WHAT YOU WILL DO: In the data below, reproduce everything exactly except the images.
—————
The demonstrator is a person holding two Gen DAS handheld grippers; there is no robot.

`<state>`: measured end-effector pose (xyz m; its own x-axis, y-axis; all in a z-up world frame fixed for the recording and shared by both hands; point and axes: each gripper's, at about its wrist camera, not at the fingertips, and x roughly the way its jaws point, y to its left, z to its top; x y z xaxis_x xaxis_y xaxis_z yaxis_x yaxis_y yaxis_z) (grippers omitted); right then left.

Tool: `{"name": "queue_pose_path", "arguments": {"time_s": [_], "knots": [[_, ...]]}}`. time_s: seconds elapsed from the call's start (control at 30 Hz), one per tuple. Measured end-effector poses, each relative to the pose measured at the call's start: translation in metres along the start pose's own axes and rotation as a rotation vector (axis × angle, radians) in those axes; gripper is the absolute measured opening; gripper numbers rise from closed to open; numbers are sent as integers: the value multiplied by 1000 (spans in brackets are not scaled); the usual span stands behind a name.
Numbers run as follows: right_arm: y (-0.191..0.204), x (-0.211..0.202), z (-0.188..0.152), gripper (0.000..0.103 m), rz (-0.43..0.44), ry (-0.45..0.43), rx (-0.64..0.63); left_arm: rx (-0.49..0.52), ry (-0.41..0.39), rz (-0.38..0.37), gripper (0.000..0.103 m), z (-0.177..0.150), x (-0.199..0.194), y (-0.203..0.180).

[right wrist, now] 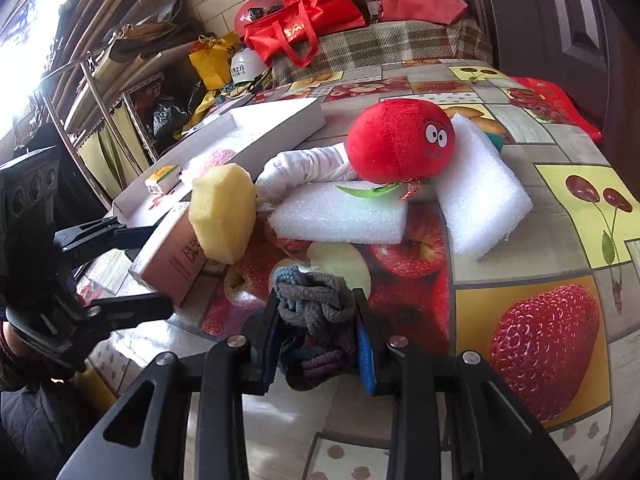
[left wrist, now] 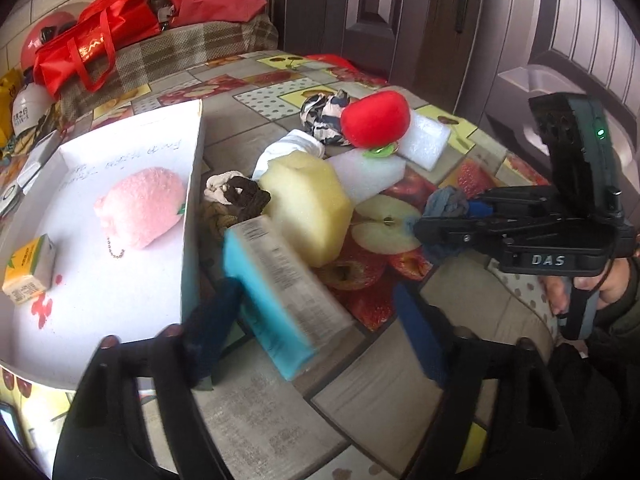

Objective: Organize soft objects
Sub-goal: 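Grasp the grey knotted rope toy with the right gripper while the left gripper reaches for the blue-white pack, then lift the blue-white tissue pack with the left gripper while the right gripper carries the rope toy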

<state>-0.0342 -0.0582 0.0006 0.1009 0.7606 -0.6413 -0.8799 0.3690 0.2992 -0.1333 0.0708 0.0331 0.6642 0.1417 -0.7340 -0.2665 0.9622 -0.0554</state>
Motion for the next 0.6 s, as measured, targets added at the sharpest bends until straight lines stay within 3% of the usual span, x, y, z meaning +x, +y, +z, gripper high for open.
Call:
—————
RESULT OF THE TASK:
The demonstrator is a person holding two Gen DAS handheld grippers; there is no robot.

`<state>`: measured end-effector pose (xyz m; its own x-axis, y-axis; all in a z-up world frame fixed for the recording and shared by both hands; point and axes: each gripper's, at about its wrist camera, not at the fingertips, and x roughly the way its jaws point, y to its left, z to its top; x y z xaxis_x xaxis_y xaxis_z yaxis_x yaxis_y yaxis_z) (grippers omitted); right then left.

Tool: `{"name": "queue_pose_path", "arguments": {"time_s": [_], "knots": [[_, ...]]}}`. time_s: seconds elapsed from the call's start (control at 30 Hz), one per tuple. Measured end-effector poses, each relative to the pose measured at the call's start: translation in metres along the start pose's own axes and rotation as a rotation vector (axis × angle, radians) in those axes; gripper is the absolute measured opening; gripper numbers rise from closed to open; numbers are sent as integers: the value multiplied by 1000 (spans in brackets are not scaled); the usual span stands behind a name.
Numbers run as follows: right_arm: y (-0.191..0.204), x (-0.211..0.202), z (-0.188..0.152), gripper (0.000..0.103 m), rz (-0.43..0.44), ry (-0.45..0.43), rx (-0.64..0.63); left_arm: rx (-0.49..0.52), ry (-0.41..0.39), rz (-0.38..0.37), gripper (0.000..0.103 m), z (-0.177..0.150), x (-0.199..0.194), y (-0.203..0.180).

[right wrist, now] 
[left wrist, now] 

Objective: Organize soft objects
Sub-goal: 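Grasp the grey knotted rope toy with the right gripper while the left gripper reaches for the blue-white pack, then lift the blue-white tissue pack with the left gripper while the right gripper carries the rope toy
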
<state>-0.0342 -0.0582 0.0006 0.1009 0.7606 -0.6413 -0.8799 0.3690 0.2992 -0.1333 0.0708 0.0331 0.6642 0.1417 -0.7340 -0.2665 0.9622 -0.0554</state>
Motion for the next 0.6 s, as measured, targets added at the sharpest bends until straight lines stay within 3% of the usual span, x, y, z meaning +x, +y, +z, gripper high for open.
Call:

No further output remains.